Copy each line of the data that has "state" in it.

§ Input data:
--------------------

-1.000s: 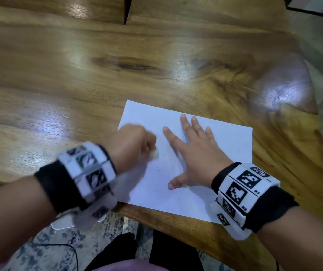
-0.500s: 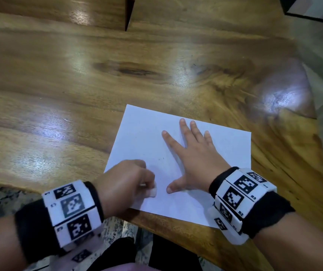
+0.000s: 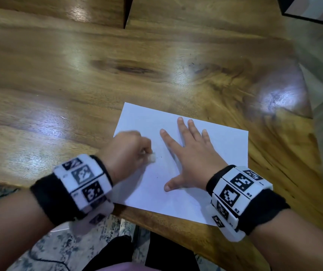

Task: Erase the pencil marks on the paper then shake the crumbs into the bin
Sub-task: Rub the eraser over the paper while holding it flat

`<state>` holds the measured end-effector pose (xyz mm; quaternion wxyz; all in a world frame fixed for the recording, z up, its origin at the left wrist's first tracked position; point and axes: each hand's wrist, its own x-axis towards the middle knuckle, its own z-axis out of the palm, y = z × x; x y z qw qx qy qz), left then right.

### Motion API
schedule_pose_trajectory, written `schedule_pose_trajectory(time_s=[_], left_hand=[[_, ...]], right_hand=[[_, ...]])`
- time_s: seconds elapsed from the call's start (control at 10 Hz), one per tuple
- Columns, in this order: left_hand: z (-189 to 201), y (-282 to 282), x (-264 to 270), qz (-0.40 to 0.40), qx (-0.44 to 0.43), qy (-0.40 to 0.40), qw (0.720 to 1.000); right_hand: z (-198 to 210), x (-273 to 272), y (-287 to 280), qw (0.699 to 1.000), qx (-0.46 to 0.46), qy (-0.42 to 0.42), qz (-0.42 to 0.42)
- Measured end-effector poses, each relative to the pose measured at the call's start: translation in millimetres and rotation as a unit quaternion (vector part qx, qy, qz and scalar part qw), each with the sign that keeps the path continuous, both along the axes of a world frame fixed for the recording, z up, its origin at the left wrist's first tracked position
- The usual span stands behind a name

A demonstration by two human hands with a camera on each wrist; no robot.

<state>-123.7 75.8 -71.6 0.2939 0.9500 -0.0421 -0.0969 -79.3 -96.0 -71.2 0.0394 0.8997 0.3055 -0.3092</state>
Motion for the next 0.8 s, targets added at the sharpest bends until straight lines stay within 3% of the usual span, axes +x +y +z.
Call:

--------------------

§ Task output:
`<state>` holds the measured end-effector pose (xyz mm; quaternion wxyz; all in a world frame fixed for the recording, z up, its origin at the left wrist's first tracked position; point and axes: each hand's wrist, its own x-axis towards the middle knuckle, its own z-axis out of the palm, y = z × x; x y z qw qx qy qz), left then right.
<state>-123.7 75.8 -71.6 0.2939 0.9500 -0.0421 -0.0969 -79.3 -96.0 -71.2 0.0394 0.8997 0.3055 -0.3092</state>

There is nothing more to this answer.